British Newspaper Calls for End to Monarchy
L O N D O N, Dec. 6 -- The editor of a major British newspaper is launching a legal challenge to the rules of royal succession — saying they violate the European Human Rights Convention.
The royals are unlikely to be amused.
The challenge, from the editor of the British broadsheet The Guardian, seeks to overturn legislation that says Catholics, those who marry Catholics and those born out of wedlock are excluded from the right to join the line of succession to the throne.
As a member of the European Union, Britain recently adopted the European Human Rights Convention as part of British law.
It gives, for the first time, a codified right to freedom of expression and protection from religious discrimination.

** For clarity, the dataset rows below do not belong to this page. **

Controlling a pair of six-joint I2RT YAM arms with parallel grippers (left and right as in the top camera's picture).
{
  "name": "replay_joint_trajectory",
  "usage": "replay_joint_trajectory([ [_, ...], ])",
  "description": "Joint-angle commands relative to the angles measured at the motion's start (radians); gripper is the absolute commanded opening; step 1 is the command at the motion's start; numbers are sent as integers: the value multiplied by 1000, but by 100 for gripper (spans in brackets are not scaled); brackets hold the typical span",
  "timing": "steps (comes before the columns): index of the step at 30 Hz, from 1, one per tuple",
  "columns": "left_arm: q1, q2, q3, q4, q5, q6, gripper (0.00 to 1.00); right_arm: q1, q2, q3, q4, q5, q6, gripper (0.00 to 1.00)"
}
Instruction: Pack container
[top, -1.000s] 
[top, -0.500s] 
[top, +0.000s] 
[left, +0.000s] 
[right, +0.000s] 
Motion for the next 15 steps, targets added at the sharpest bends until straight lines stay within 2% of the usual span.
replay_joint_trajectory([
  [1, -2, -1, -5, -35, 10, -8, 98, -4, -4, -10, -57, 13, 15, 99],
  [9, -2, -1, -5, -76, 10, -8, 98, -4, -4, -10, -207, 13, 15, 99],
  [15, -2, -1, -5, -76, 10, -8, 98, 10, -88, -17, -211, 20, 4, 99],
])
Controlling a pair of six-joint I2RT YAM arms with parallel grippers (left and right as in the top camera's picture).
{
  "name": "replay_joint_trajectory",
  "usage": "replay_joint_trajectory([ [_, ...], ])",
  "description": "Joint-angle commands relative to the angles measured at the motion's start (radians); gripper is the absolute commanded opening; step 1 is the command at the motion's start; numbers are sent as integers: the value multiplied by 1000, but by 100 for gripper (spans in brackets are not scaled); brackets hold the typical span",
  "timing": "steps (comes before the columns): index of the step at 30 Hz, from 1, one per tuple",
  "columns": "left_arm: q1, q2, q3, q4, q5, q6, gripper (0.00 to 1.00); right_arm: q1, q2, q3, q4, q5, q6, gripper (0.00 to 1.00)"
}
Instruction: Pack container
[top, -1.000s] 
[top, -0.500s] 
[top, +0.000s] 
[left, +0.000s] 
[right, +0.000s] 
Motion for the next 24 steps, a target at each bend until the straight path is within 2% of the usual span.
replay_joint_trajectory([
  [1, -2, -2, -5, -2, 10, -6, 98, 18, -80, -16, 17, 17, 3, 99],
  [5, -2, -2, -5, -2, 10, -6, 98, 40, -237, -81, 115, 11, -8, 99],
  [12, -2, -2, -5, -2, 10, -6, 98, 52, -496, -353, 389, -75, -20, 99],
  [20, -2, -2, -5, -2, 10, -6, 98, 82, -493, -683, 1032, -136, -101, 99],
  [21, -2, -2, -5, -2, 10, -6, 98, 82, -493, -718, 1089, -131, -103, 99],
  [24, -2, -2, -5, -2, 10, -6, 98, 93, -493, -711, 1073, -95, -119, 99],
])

The Guardian says the monarchy violates those very principles in their laws of succession.
“Not many people outside this country are aware of how little the monarchy has been discussed. By mounting a legal challenge we are breaking a taboo,” the Guardian’s Jonathan Freedland told ABCNEWS.com.
Part of a Grand Design
As a result of the laws that date back to 1701, dozens of people have been barred from taking their place in the 613-strong order of succession.
The Act passed at a time of widespread fear of Roman Catholics and decrees that only the Protestant heirs of Princess Sophia, granddaughter of King James I, can succeed to the British throne.
The paper aims to argue before the High Court that the 18th-century Act of Settlement contravenes recent human rights laws adopted by the British parliament.
The motive of the left-leaning newspaper-a longstanding critic of the royal family — is not only to reform the monarchy, but to get rid of it altogether.
The Guardian’s two-pronged attack also calls for a referendum on a future head of state — a demand that can potentially land the paper’s editor in a lot of trouble.
Tell Your Story Walking
The Guardian’s legal challenge to the rules of succession to the British throne comes under threat of deportation.